── Data excerpts

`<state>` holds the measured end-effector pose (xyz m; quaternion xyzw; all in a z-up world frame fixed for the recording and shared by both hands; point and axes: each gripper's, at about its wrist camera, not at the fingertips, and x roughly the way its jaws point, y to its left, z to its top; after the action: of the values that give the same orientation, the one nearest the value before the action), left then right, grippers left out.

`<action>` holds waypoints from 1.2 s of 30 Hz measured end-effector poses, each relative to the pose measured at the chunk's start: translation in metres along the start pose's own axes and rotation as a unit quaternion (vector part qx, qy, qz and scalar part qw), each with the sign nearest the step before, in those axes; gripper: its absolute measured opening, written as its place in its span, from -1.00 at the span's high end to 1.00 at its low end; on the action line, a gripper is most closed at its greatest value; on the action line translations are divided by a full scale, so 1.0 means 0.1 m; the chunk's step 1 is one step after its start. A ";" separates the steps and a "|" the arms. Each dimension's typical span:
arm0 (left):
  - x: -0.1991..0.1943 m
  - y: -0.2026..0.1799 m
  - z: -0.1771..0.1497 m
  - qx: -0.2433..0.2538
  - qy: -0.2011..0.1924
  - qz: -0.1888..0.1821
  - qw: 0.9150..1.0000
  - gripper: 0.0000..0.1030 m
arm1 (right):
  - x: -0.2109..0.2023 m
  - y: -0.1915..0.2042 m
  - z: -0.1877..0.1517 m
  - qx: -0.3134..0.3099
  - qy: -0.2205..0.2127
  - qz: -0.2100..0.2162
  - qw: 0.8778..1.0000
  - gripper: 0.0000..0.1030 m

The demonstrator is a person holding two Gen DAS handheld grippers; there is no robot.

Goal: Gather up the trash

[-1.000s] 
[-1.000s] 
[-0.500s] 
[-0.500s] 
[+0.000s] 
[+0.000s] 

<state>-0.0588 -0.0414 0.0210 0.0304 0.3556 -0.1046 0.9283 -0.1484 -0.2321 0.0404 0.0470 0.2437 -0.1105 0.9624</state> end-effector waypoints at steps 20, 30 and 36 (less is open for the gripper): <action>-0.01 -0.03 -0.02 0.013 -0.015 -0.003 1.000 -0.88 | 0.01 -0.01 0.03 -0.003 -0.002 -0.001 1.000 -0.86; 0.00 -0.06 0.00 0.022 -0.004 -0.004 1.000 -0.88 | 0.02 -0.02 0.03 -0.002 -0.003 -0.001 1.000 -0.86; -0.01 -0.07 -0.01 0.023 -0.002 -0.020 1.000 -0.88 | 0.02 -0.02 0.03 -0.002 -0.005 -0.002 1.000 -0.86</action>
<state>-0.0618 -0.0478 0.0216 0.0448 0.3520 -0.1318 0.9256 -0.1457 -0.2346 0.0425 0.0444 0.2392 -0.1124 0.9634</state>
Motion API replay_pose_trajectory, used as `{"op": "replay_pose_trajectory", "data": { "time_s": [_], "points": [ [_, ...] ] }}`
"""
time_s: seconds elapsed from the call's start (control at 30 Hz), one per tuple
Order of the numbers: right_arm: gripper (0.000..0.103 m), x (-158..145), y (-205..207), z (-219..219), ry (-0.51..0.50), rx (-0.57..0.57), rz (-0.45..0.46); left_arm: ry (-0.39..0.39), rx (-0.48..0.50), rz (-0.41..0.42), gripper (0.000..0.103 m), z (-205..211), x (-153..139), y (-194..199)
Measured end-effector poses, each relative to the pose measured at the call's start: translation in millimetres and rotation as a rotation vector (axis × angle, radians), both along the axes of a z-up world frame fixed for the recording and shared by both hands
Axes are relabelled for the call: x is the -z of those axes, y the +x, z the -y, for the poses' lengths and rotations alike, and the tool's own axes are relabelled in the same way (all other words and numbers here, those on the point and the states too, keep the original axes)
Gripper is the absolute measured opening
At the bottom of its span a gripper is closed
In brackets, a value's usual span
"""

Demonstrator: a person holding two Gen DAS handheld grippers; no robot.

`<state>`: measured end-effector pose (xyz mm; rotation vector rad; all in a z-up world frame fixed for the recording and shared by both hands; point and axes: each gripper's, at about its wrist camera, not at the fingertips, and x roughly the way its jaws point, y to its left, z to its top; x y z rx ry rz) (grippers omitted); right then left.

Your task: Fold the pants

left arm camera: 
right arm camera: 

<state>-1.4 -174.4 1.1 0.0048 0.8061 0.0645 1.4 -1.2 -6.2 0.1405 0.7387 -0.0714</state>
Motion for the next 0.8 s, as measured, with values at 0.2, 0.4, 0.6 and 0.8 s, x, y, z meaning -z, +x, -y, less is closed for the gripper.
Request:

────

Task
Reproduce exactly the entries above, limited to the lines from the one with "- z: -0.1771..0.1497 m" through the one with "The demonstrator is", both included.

Exercise answer
  - z: -0.1771..0.1497 m
  - qx: -0.2433..0.2538
  - qy: -0.2011..0.1924
  - qz: -0.1888..0.1821
  - qw: 0.9150..1.0000
  - gripper: 0.0000..0.1030 m
arm1 (right):
  - x: -0.2109..0.2023 m
  - y: -0.1915..0.2042 m
  - z: -0.1877..0.1517 m
  - qx: -0.3134..0.3099
  - qy: -0.2205..0.2127
  - qz: -0.2100..0.2162
  - qw: 0.8778..1.0000
  - gripper: 0.0000..0.1030 m

The demonstrator is a person holding two Gen DAS handheld grippers; there is no robot.

The exercise is finished and nothing remains.